In full and word for word, copy the records that follow.

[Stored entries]
--- --- ---
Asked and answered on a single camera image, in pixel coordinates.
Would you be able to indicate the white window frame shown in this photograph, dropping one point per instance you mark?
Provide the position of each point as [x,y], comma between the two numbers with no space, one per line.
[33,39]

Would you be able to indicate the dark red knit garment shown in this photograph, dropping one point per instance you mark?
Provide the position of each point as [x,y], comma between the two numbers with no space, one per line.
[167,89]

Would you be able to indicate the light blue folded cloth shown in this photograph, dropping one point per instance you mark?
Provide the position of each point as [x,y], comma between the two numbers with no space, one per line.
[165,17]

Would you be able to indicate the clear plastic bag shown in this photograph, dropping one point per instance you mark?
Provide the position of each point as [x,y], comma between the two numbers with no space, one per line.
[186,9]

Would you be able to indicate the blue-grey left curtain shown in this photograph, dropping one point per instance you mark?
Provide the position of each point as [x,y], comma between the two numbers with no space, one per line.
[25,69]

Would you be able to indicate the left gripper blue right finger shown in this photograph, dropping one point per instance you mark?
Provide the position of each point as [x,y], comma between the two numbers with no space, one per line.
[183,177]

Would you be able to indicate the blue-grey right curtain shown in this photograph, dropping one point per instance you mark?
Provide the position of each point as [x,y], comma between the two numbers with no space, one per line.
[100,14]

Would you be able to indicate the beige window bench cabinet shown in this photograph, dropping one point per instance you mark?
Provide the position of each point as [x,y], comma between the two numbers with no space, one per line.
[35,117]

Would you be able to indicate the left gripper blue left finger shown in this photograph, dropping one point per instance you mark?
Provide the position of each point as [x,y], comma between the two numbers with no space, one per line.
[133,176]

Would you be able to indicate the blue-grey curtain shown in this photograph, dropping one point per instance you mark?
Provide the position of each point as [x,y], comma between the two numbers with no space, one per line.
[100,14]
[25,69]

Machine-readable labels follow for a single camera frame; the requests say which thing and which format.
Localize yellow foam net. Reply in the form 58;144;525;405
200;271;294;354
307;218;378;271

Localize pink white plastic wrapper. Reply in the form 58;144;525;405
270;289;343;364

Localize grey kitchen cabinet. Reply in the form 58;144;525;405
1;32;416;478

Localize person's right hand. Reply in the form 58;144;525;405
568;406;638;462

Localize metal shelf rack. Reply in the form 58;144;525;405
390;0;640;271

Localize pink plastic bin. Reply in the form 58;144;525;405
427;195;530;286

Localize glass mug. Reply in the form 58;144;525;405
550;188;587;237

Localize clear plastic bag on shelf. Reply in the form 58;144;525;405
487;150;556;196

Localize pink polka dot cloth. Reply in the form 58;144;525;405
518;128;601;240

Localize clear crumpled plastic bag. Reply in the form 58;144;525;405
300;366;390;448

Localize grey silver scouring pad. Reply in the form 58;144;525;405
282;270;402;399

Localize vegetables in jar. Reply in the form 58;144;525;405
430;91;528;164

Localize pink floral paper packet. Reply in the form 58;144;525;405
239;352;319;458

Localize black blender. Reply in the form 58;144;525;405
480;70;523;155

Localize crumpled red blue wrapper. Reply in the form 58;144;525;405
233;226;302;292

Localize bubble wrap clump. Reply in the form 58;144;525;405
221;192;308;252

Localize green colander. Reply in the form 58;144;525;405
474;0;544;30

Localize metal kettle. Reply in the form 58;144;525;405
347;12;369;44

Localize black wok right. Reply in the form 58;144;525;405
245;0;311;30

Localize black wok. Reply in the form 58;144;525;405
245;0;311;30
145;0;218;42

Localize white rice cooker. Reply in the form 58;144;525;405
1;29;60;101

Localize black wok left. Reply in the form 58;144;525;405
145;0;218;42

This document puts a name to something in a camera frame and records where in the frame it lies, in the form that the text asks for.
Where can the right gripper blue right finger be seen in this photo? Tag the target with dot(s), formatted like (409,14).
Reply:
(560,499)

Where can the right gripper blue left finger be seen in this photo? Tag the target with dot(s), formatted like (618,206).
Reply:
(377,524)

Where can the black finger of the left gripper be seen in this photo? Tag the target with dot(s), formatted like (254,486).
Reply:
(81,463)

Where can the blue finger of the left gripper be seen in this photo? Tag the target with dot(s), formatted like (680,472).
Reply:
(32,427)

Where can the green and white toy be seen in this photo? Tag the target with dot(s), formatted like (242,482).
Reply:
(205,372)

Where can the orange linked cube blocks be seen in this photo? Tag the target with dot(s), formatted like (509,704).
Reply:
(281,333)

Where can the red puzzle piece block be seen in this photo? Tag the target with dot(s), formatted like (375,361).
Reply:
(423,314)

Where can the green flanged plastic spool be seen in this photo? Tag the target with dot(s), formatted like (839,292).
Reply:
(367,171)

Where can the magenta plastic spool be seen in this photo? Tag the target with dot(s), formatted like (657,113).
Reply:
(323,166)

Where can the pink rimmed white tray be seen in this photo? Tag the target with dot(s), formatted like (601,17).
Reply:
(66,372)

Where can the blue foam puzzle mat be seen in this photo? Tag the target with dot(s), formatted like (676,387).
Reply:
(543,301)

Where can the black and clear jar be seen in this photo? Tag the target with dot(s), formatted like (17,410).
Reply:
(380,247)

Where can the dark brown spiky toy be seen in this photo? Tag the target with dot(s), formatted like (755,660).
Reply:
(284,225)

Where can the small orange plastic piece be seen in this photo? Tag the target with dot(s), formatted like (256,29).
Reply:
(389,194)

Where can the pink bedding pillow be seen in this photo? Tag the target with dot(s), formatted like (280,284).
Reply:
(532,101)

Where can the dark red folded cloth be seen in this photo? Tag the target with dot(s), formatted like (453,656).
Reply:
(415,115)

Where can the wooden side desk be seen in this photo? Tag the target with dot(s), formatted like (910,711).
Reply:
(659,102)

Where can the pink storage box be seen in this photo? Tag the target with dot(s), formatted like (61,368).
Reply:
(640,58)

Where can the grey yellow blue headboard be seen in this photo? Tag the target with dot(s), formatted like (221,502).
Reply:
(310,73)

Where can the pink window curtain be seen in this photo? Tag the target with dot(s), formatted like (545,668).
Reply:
--- --- ---
▶ **Output of the exercise**:
Asked and answered on a single camera image, in pixel coordinates.
Would you be able to indicate the white window frame shown in this photograph, dropping one point per instance you mark?
Provide the position of each point as [x,y], comma between the two numbers with no space, one per line.
[33,39]

Would you be able to indicate the dark red knit garment shown in this photograph, dropping one point per instance you mark?
Provide the position of each point as [x,y], comma between the two numbers with no space, one per line.
[167,89]

Would you be able to indicate the light blue folded cloth shown in this photograph, dropping one point per instance you mark?
Provide the position of each point as [x,y], comma between the two numbers with no space, one per line.
[165,17]

Would you be able to indicate the clear plastic bag shown in this photograph, dropping one point per instance you mark?
Provide the position of each point as [x,y], comma between the two numbers with no space, one per line.
[186,9]

Would you be able to indicate the blue-grey left curtain shown in this photograph, dropping one point per instance you mark?
Provide the position of each point as [x,y], comma between the two numbers with no space, one per line.
[25,69]

Would you be able to indicate the left gripper blue right finger shown in this photograph, dropping one point per instance you mark?
Provide the position of each point as [x,y], comma between the two numbers with no space, one per line.
[183,177]

Would you be able to indicate the blue-grey right curtain shown in this photograph, dropping one point per instance you mark?
Provide the position of each point as [x,y], comma between the two numbers with no space, one per line.
[100,14]

Would you be able to indicate the beige window bench cabinet shown in this photograph, dropping one point per instance you mark?
Provide the position of each point as [x,y], comma between the two numbers with no space, one per line.
[35,117]

Would you be able to indicate the left gripper blue left finger shown in this photograph, dropping one point per instance you mark?
Provide the position of each point as [x,y], comma between the two numbers with no space, one per line.
[133,176]

Would you be able to indicate the blue-grey curtain shown in this photograph, dropping one point per instance you mark?
Provide the position of each point as [x,y], comma between the two numbers with no space, one per line.
[100,14]
[25,69]

Machine-readable labels follow for a single camera frame; the requests say which thing and which format.
Localize yellow foam net. Reply in the form 58;144;525;405
200;271;294;354
307;218;378;271

Localize pink white plastic wrapper. Reply in the form 58;144;525;405
270;289;343;364

Localize grey kitchen cabinet. Reply in the form 58;144;525;405
1;32;416;478

Localize person's right hand. Reply in the form 58;144;525;405
568;406;638;462

Localize metal shelf rack. Reply in the form 58;144;525;405
390;0;640;271

Localize pink plastic bin. Reply in the form 58;144;525;405
427;195;530;286

Localize glass mug. Reply in the form 58;144;525;405
550;188;587;237

Localize clear plastic bag on shelf. Reply in the form 58;144;525;405
487;150;556;196

Localize pink polka dot cloth. Reply in the form 58;144;525;405
518;128;601;240

Localize clear crumpled plastic bag. Reply in the form 58;144;525;405
300;366;390;448

Localize grey silver scouring pad. Reply in the form 58;144;525;405
282;270;402;399

Localize vegetables in jar. Reply in the form 58;144;525;405
430;91;528;164

Localize pink floral paper packet. Reply in the form 58;144;525;405
239;352;319;458

Localize black blender. Reply in the form 58;144;525;405
480;70;523;155

Localize crumpled red blue wrapper. Reply in the form 58;144;525;405
233;226;302;292

Localize bubble wrap clump. Reply in the form 58;144;525;405
221;192;308;252

Localize green colander. Reply in the form 58;144;525;405
474;0;544;30

Localize metal kettle. Reply in the form 58;144;525;405
347;12;369;44

Localize black wok right. Reply in the form 58;144;525;405
245;0;311;30

Localize black wok. Reply in the form 58;144;525;405
245;0;311;30
145;0;218;42

Localize white rice cooker. Reply in the form 58;144;525;405
1;29;60;101

Localize black wok left. Reply in the form 58;144;525;405
145;0;218;42

This document puts a name to something in a camera frame and records where in the frame it lies, in the form that the text asks for.
Where can the right gripper blue right finger be seen in this photo? Tag the target with dot(s), formatted like (409,14).
Reply:
(560,499)

Where can the right gripper blue left finger be seen in this photo? Tag the target with dot(s), formatted like (618,206).
Reply:
(377,524)

Where can the black finger of the left gripper be seen in this photo? Tag the target with dot(s), formatted like (254,486).
Reply:
(81,463)

Where can the blue finger of the left gripper be seen in this photo? Tag the target with dot(s), formatted like (680,472).
Reply:
(32,427)

Where can the green and white toy be seen in this photo? Tag the target with dot(s), formatted like (242,482).
Reply:
(205,372)

Where can the orange linked cube blocks be seen in this photo? Tag the target with dot(s), formatted like (509,704).
Reply:
(281,333)

Where can the red puzzle piece block be seen in this photo? Tag the target with dot(s), formatted like (375,361).
Reply:
(423,314)

Where can the green flanged plastic spool be seen in this photo? Tag the target with dot(s), formatted like (839,292).
Reply:
(367,171)

Where can the magenta plastic spool be seen in this photo? Tag the target with dot(s), formatted like (657,113).
Reply:
(323,166)

Where can the pink rimmed white tray be seen in this photo? Tag the target with dot(s), formatted like (601,17).
Reply:
(66,372)

Where can the blue foam puzzle mat be seen in this photo? Tag the target with dot(s), formatted like (676,387).
Reply:
(543,301)

Where can the black and clear jar be seen in this photo? Tag the target with dot(s), formatted like (17,410).
Reply:
(380,247)

Where can the dark brown spiky toy be seen in this photo? Tag the target with dot(s), formatted like (755,660).
Reply:
(284,225)

Where can the small orange plastic piece be seen in this photo? Tag the target with dot(s), formatted like (256,29).
Reply:
(389,194)

Where can the pink bedding pillow be seen in this photo? Tag the target with dot(s), formatted like (280,284).
Reply:
(532,101)

Where can the dark red folded cloth be seen in this photo? Tag the target with dot(s), formatted like (453,656).
Reply:
(415,115)

Where can the wooden side desk be seen in this photo? Tag the target with dot(s), formatted like (910,711).
Reply:
(659,102)

Where can the pink storage box be seen in this photo? Tag the target with dot(s), formatted like (61,368).
Reply:
(640,58)

Where can the grey yellow blue headboard be seen in this photo? Tag the target with dot(s), formatted like (221,502).
Reply:
(310,73)

Where can the pink window curtain be seen in this photo? Tag the target with dot(s), formatted like (545,668).
Reply:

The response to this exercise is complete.